Sob o pretexto de revisitarem o rock e a soul dos anos 60 (bem como o prog e o disco dos 70), os Belle and Sebastian oferecem-nos mais um bonito disco, cheio de delicadeza e imaginação melódica.
Quando se pensa em rock, pensa-se em gasolina e testosterona. O seu infame livro de regras foi escrito por bandas malditas como os Stones e os Zeppelin. Mas sempre houve redutos que recusaram essa agressividade (Beach Boys, Donovan, Mamas & Papas, Simon & Garfunkel, R.E.M., Smiths). Os Belle and Sebastian seguiram e aprofundaram esta tradição, tornando-se os campeões indiscutíveis da fragilidade anti-rock. Ao pé do delicado Stuart Murdoch, Morrissey parece um roadie dos AC/DC.
Por tudo isso, o seu legado é incalculável. Se hoje há graciosidade no indie pop (Shins, Thrills, Kings of Convenience, Sufjan Stevens, Real State, Death Cab for Cutie), há-a porque os BS nos segredaram aos ouvidos que não faz mal seres vulnerável, que não te cai nenhum braço se fores afável, que ninguém te apedreja se não fores tão duro como o Keith Richards.
Na primeira fase da sua carreira, a que vai de Tigermillk (1996) a Storytelling (2002), os BS levaram ao limite esta estética da vulnerabilidade.
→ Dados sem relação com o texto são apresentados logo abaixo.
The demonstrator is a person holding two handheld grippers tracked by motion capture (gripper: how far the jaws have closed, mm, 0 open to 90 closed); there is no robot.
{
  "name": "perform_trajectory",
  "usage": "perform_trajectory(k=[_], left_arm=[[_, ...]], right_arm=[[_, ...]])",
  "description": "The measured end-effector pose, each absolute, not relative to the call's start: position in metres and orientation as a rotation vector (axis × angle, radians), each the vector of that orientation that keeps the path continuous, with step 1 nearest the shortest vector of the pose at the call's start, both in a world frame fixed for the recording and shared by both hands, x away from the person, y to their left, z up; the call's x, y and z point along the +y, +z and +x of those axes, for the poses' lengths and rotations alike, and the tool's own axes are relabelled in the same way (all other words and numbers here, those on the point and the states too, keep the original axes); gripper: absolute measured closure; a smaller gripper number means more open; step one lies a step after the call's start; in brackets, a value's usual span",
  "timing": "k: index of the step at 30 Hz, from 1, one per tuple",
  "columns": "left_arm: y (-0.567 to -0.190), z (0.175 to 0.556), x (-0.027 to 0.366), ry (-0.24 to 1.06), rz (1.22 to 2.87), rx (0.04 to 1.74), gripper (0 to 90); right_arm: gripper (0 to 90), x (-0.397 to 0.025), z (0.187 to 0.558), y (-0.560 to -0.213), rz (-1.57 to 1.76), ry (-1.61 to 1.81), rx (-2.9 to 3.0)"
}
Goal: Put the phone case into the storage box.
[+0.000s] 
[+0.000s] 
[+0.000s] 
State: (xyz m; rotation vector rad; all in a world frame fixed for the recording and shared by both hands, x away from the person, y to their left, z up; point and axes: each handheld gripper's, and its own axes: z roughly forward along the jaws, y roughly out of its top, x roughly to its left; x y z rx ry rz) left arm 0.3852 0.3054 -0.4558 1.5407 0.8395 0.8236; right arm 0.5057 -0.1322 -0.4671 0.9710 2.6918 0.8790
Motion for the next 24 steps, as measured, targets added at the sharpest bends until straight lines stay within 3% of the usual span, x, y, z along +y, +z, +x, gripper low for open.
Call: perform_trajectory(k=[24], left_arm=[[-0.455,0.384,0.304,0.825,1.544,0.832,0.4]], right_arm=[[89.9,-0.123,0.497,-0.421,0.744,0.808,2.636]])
Estes primeiros discos – caseiros, acústicos, intimistas – são obras-primas da pussy pop (não tendo “pussy” aqui nada de pejorativo; afinal de contas, é coisa lânguida e quentinha).
A partir de Dear Catastrophe Waitress (2003), e coincidindo com a saída da apetitosa Isobel Campbell, os BS entram numa nova fase. Saem do seu casulo, lançam-se em digressões, convidam produtores afamados, e oferecem-nos discos com mais electricidade e diversidade estilística (do rock às pistas de dança). Foi um acto corajoso pois havia o risco da sua preciosidade ficar soterrada por debaixo das novas roupagens. Não foi isso que aconteceu. Nenhum decibel conseguiu amarrotar a sua suavidade. Nenhuma bola de espelhos conseguiu apagar a melancolia do seu imaginário. Nenhum holofote mediático conseguiu ofuscar a sua intimidade. Se enveredassem pelo death metal, continuariam a soar a chávenas de porcelana na ponta da mesa. A sua vulnerabilidade é, sabemo-lo hoje, invulnerável.
Ora o novo disco, o budista How to Solve Our Human Problems, é um típico espécimen desta segunda fase dos BS: metade ousadia pop, metade delicada fragilidade. A sua habitual sensibilidade retro é agora dirigida para os anos 60 (folk, rock, motown) e 70 (prog, disco). Só o single “We Were Beautiful” opta pela contemporaneidade drum & bass, talvez para tentar disfarçar a sua insipidez, única anomalia num disco transbordante de imaginação melódica. Três canções destacam-se neste campeonato da inspiração, três melodias lindas de morrer que nos conquistam à primeira audição: “The Same Star”, “I’ll Be Your Pilot” e “There is an Everlasting Song”.
As letras são tipicamente belle-and-sebastianas, ternas homenagens aos underdogs, glamourizando a timidez e o falhanço, preferindo a beleza do sonho à fealdade da vida.
Sem surpresa, os Belle and Sebastian acertaram mais uma vez. Ganharam porque perderam. Foram fortes porque foram fracos.